Data below:
#####
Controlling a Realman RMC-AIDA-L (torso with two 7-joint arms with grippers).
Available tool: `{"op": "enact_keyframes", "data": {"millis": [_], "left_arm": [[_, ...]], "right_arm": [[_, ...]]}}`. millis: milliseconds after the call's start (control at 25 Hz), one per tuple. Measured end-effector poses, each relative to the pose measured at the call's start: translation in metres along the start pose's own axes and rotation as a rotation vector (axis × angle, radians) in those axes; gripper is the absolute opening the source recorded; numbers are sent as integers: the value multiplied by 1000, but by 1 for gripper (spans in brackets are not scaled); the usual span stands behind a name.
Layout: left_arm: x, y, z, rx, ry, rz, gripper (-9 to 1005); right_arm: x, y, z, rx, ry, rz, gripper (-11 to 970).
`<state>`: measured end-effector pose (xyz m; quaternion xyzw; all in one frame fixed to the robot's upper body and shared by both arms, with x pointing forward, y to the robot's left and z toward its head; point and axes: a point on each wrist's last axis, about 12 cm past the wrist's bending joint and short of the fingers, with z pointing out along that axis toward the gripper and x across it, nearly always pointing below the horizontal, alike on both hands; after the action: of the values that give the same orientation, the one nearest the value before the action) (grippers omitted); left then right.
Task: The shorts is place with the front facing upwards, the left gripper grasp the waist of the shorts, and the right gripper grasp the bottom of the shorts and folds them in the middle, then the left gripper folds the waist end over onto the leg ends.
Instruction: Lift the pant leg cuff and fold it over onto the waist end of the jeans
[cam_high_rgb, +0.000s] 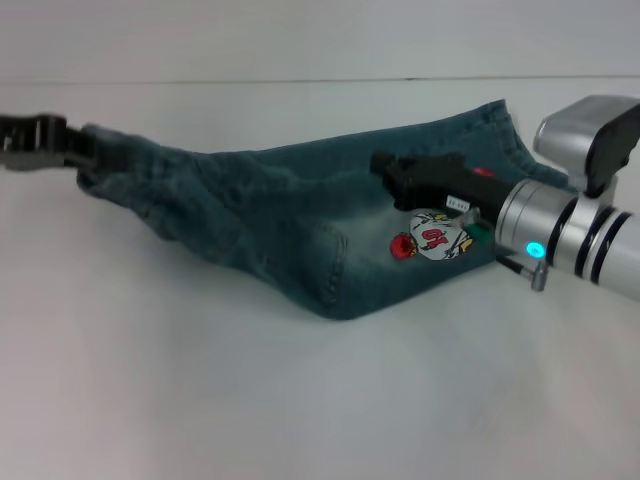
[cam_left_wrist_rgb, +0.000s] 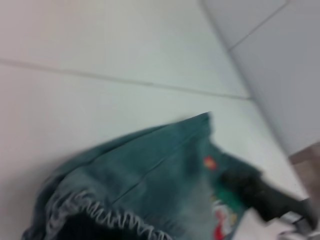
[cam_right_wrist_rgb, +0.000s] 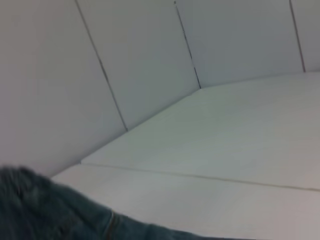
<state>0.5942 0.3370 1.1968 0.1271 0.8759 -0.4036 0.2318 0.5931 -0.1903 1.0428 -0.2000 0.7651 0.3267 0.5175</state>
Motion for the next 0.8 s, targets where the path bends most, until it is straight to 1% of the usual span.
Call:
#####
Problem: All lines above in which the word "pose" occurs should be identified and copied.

Expected answer:
Available tool: `{"op": "enact_keyframes", "data": {"millis": [_], "left_arm": [[_, ...]], "right_arm": [[_, ...]]}}`. millis: milliseconds after the call's start (control at 25 Hz), one per tuple. Measured end-effector poses, each relative to the pose measured at the call's start: translation in metres along the start pose's own axes and rotation as a rotation vector (axis × angle, radians) in those axes; gripper is the absolute opening the source recorded; numbers are sent as integers: the value multiplied by 1000, but by 1 for gripper (spans in brackets are not scaled); the usual span stands behind a name.
`<state>`: measured end-effector pose (xyz m; quaternion xyzw; all in one frame fixed to the robot's upper body and shared by both arms, with x pointing forward, y to the robot's left and z toward its head; point and axes: a point on each wrist's last axis, about 12 cm past the wrist's bending joint and short of the fingers, with z pointing out along that axis toward the gripper and x across it, nearly always pointing below the horizontal, alike on both hands; after the action: of the values that give the same orientation, the one nearest the value before the action) (grippers omitted); left then right.

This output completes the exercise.